OCC fines national bank for failing to fix BSA deficiencies
On January 4, the OCC issued a consent order assessing a $70 million civil money penalty against a national bank for failing to comply with the agency’s 2012 cease and desist consent order related to Bank Secrecy Act (BSA) and anti-money laundering (AML) deficiencies. The 2012 order cited the bank for, among other things, failing to file suspicious activity reports in a timely manner and weaknesses in controls related to its correspondent banking from deposit capture/international cash letter instrument activity.

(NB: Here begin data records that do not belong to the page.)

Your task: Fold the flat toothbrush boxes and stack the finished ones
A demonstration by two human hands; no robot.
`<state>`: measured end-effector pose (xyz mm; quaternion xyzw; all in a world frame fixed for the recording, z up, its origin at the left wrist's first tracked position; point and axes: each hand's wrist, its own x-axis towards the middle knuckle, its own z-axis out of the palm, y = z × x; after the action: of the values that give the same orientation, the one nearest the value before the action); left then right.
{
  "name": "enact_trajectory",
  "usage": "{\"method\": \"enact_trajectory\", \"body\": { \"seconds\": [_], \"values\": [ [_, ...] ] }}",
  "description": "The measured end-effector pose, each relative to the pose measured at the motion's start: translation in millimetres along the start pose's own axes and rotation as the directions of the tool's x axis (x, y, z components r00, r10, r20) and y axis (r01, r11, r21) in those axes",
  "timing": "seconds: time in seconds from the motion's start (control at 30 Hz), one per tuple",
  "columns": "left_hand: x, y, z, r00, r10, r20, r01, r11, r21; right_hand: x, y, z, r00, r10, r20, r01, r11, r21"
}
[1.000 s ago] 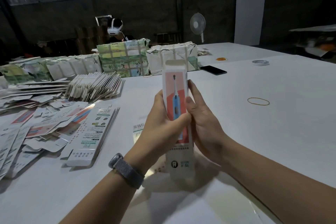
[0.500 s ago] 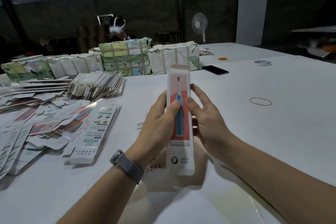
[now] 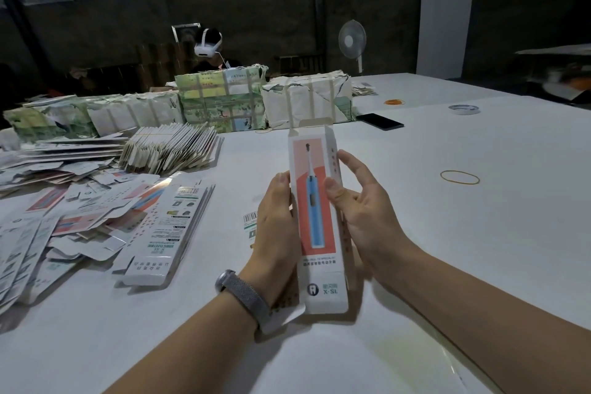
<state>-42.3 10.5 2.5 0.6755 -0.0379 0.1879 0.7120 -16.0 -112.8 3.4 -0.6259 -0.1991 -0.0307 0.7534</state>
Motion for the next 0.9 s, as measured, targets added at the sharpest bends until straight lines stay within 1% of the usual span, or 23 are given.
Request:
{"method": "enact_trajectory", "body": {
  "seconds": [0.07,0.13,0.17,0.23,0.33,0.5,0.63,0.77,0.9],
  "values": [
    [-1,-2,0,0.999,-0.049,0.001,0.049,0.997,-0.056,-1,-2,0,1.0,-0.01,-0.006,0.01,0.999,-0.031],
    [-3,-1,0,0.99,-0.135,0.027,0.138,0.982,-0.126,-1,-5,1,0.999,-0.037,-0.017,0.036,0.997,-0.068],
    [-3,0,0,0.986,-0.163,0.039,0.167,0.975,-0.144,0,-7,0,0.998,-0.053,-0.031,0.05,0.995,-0.084],
    [-2,-2,1,0.983,-0.178,0.042,0.182,0.974,-0.136,1,-9,-1,0.996,-0.075,-0.057,0.068,0.992,-0.11],
    [-1,-5,3,0.99,-0.133,0.039,0.136,0.986,-0.091,1,-11,-4,0.997,-0.071,-0.041,0.065,0.99,-0.129],
    [0,-2,5,0.998,-0.026,0.055,0.031,0.996,-0.085,-2,-15,-1,0.998,-0.05,0.047,0.055,0.994,-0.095],
    [4,9,0,0.997,0.062,0.048,-0.061,0.998,-0.022,-5,-19,0,0.994,-0.047,0.102,0.053,0.996,-0.065],
    [5,15,-5,0.995,0.101,0.02,-0.101,0.995,-0.004,-7,-18,3,0.989,-0.051,0.136,0.058,0.997,-0.054],
    [5,19,-6,0.991,0.126,0.049,-0.126,0.992,-0.01,-6,-16,3,0.988,-0.056,0.144,0.064,0.997,-0.049]
  ]
}}
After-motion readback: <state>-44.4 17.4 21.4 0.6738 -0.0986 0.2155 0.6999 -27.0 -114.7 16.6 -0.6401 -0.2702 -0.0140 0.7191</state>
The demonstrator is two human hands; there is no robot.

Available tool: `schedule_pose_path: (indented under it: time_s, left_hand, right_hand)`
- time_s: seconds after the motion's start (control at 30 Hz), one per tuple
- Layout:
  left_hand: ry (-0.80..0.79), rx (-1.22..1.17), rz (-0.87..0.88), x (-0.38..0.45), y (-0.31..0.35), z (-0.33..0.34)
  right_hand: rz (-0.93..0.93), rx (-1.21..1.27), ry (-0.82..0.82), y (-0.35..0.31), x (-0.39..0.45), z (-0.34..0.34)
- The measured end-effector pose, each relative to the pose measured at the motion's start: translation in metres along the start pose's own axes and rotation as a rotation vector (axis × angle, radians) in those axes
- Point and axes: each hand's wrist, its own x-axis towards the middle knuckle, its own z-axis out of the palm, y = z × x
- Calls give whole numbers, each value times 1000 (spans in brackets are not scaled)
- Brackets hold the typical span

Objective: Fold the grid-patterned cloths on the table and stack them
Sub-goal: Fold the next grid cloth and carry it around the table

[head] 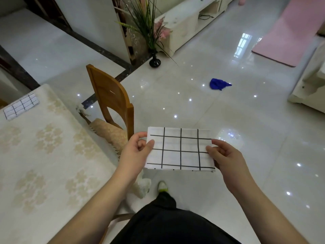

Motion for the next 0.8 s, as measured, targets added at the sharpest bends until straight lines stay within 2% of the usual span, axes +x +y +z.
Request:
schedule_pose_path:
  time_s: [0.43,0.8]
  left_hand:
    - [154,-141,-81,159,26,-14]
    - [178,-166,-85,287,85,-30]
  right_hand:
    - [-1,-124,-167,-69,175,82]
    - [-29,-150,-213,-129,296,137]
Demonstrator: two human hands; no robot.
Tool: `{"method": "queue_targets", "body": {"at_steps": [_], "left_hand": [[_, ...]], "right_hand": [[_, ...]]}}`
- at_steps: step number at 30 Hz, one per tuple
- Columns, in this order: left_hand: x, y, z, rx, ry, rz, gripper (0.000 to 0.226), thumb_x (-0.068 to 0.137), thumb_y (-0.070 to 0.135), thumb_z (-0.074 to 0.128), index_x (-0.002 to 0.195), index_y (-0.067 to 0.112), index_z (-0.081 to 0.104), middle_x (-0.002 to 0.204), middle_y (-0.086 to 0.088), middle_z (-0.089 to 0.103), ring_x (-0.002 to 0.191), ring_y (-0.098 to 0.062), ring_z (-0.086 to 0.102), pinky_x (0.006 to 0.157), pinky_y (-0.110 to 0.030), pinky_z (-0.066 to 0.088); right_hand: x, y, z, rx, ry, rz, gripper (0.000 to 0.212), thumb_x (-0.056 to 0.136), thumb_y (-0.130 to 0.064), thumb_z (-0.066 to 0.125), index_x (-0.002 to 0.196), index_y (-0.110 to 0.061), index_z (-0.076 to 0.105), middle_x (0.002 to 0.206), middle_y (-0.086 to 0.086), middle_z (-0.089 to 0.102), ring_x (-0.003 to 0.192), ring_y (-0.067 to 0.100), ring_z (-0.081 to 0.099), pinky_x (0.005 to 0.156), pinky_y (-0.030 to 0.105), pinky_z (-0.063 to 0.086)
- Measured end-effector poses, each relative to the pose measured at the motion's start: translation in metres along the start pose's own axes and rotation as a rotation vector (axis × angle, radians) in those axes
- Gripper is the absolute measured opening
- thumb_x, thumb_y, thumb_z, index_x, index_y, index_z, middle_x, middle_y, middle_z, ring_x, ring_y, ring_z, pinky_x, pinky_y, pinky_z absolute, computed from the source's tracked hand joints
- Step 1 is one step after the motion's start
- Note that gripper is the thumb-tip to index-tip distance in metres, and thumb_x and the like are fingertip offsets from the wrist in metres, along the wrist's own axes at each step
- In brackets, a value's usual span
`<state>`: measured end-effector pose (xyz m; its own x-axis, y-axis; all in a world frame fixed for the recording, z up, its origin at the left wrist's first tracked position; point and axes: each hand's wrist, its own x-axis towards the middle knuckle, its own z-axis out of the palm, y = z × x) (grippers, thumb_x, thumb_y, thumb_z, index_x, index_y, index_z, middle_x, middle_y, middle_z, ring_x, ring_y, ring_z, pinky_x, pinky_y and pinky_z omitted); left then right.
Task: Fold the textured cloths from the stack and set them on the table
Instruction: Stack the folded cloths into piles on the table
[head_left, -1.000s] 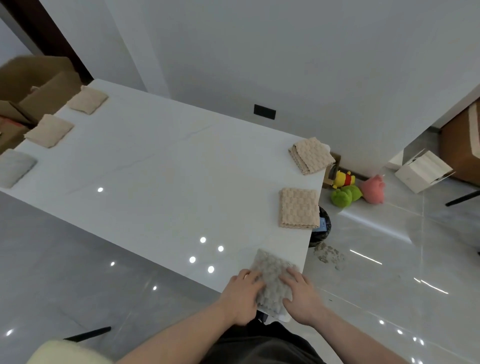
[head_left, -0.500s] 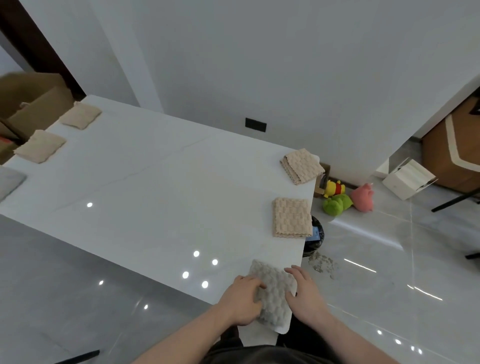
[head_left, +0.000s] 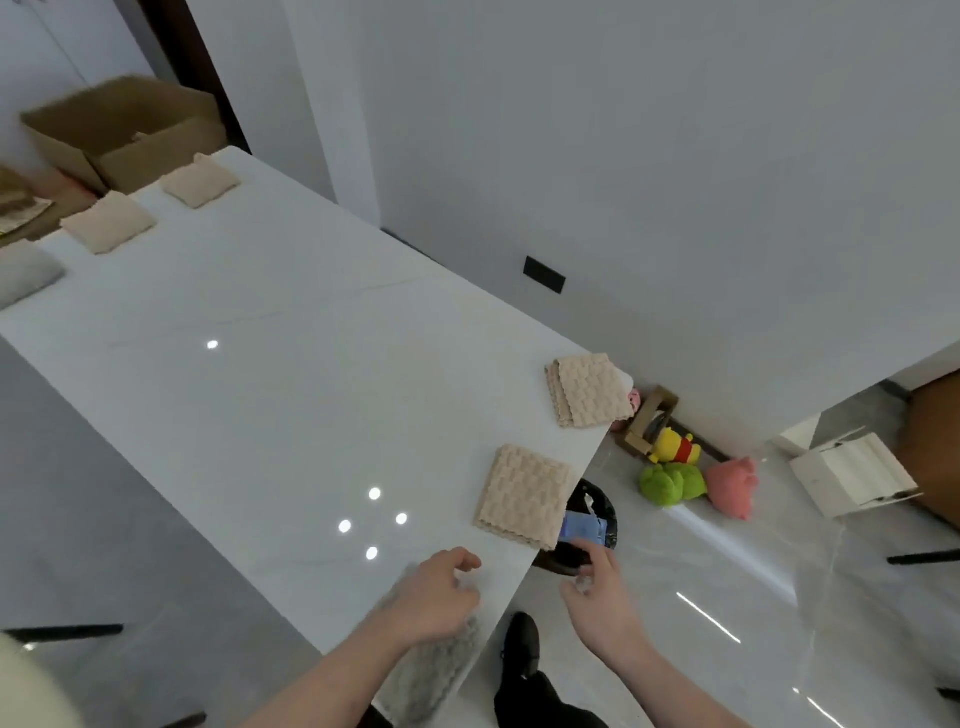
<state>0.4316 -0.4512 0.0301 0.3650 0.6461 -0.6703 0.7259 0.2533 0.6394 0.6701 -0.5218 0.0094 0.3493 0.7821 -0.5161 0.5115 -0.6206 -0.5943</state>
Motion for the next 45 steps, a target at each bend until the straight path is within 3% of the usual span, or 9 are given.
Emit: {"method": "queue_targets", "body": {"at_steps": [6, 10, 19, 21, 25, 28, 30, 41, 45], "left_hand": [[0.019, 0.029, 0.039, -0.209, 0.093, -0.18, 0.048, 0.094, 0.024, 0.059, 0.14, 0.025, 0.05, 0.135, 0.007, 0.054, 0.098, -0.009, 0.062, 0.071, -0.013, 0.049], [0.032, 0.04, 0.061, -0.309, 0.121, -0.259, 0.058, 0.094, 0.023, 0.061, 0.147, 0.023, 0.039, 0.137, 0.004, 0.051, 0.103, -0.012, 0.059, 0.058, -0.006, 0.042], [0.071, 0.048, 0.074, -0.437, 0.128, -0.337, 0.08, 0.091, 0.017, 0.069, 0.157, 0.013, 0.024, 0.142, -0.005, 0.049, 0.127, -0.023, 0.053, 0.096, -0.028, 0.048], [0.081, 0.047, 0.069, -0.369, 0.298, -0.28, 0.074, 0.082, 0.015, 0.078, 0.148, 0.015, 0.045, 0.131, -0.004, 0.061, 0.12, -0.024, 0.063, 0.095, -0.03, 0.051], [0.093, 0.043, 0.067, -0.48, 0.127, -0.326, 0.048, 0.087, 0.007, 0.069, 0.132, 0.019, 0.064, 0.131, -0.005, 0.065, 0.129, -0.026, 0.056, 0.105, -0.024, 0.027], [0.086, 0.058, 0.062, -0.675, 0.292, -0.332, 0.022, 0.083, 0.005, 0.064, 0.102, 0.016, 0.064, 0.102, -0.006, 0.068, 0.094, -0.022, 0.068, 0.078, -0.028, 0.054], [0.082, 0.063, 0.061, -0.754, 0.323, -0.312, 0.012, 0.084, 0.007, 0.065, 0.091, 0.017, 0.066, 0.095, -0.001, 0.07, 0.086, -0.019, 0.068, 0.079, -0.036, 0.059], [0.066, 0.055, 0.067, -0.749, 0.549, -0.24, 0.015, 0.097, 0.018, 0.06, 0.11, 0.027, 0.062, 0.105, 0.006, 0.069, 0.091, -0.01, 0.068, 0.069, -0.02, 0.053], [0.067, 0.039, 0.073, -0.728, 0.591, -0.317, 0.036, 0.096, 0.022, 0.066, 0.129, 0.017, 0.051, 0.114, 0.002, 0.06, 0.089, -0.011, 0.062, 0.069, -0.019, 0.05]], "right_hand": [[0.071, -0.002, -0.052, -0.087, -0.058, -0.079, 0.056, 0.097, -0.022, 0.06, 0.15, -0.027, 0.041, 0.155, 0.0, 0.036, 0.105, 0.017, 0.057, 0.063, 0.024, 0.051], [0.107, -0.025, -0.066, -0.167, -0.141, -0.144, 0.063, 0.098, -0.024, 0.06, 0.155, -0.025, 0.034, 0.16, 0.003, 0.033, 0.121, 0.025, 0.06, 0.087, 0.034, 0.052], [0.152, -0.046, -0.06, -0.254, -0.337, -0.132, 0.077, 0.098, -0.033, 0.058, 0.163, -0.03, 0.015, 0.169, 0.0, 0.022, 0.138, 0.027, 0.05, 0.108, 0.039, 0.046], [0.155, -0.047, -0.056, -0.247, -0.38, -0.113, 0.074, 0.099, -0.028, 0.058, 0.162, -0.027, 0.02, 0.167, 0.001, 0.026, 0.138, 0.027, 0.05, 0.105, 0.036, 0.046], [0.152, -0.048, -0.053, -0.266, -0.414, -0.049, 0.066, 0.099, -0.027, 0.057, 0.16, -0.02, 0.03, 0.157, 0.01, 0.04, 0.116, 0.023, 0.058, 0.095, 0.032, 0.045], [0.149, -0.045, -0.05, -0.255, -0.432, -0.001, 0.059, 0.1, -0.026, 0.057, 0.155, -0.013, 0.039, 0.138, 0.009, 0.055, 0.1, 0.018, 0.059, 0.087, 0.028, 0.046], [0.147, -0.043, -0.047, -0.23, -0.425, 0.018, 0.051, 0.098, -0.023, 0.06, 0.146, -0.009, 0.052, 0.124, 0.006, 0.063, 0.097, 0.019, 0.062, 0.087, 0.033, 0.052], [0.133, -0.052, -0.038, -0.094, -0.315, -0.063, 0.019, 0.093, -0.013, 0.058, 0.111, -0.017, 0.062, 0.109, 0.0, 0.066, 0.098, 0.018, 0.063, 0.082, 0.03, 0.051], [0.129, -0.052, -0.035, -0.108, -0.361, -0.044, 0.042, 0.097, -0.016, 0.057, 0.138, -0.019, 0.046, 0.13, 0.004, 0.058, 0.1, 0.019, 0.062, 0.08, 0.03, 0.049]]}}
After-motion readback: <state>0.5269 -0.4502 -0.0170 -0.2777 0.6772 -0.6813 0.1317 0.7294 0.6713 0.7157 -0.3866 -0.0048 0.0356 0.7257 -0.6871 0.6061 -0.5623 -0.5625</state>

According to the OCC, the $70 million civil money penalty results from the bank’s failure “to complete corrective actions to address BSA/AML compliance issues as required by the [2012] order.”
Agencies finalize plans to further streamline Call Reports
On January 3, the Federal Reserve Board, FDIC, and OCC (agencies)—as members of the Federal Financial Institutions Examination Council (FFIEC)—announced finalized plans to reduce data reporting requirements and other regulatory requirements associated with the Consolidated Reports of Condition and Income (Call Reports) for financial institutions. According to the FFIEC, after reviewing comments related to the joint June 2017 proposal, the finalized changes will include:
- Reducing or remove the reporting frequency for approximately seven percent of the data items required on the Call Report for small institutions, effective June 30, 2018; and
- Revising Call Report schedules to align with the changes in accounting for equity securities, effective March 21, 2018.
The FFIEC noted that the agencies will not proceed with their June 2017 proposal to revise the instructions for determining past due status.
In addition to the June 2017 proposal, previous requests for proposed burden-reducing Call Report revisions were submitted by the agencies in August 2016 and November 2017 (see InfoBytes’ coverage of the August request here and the November request here).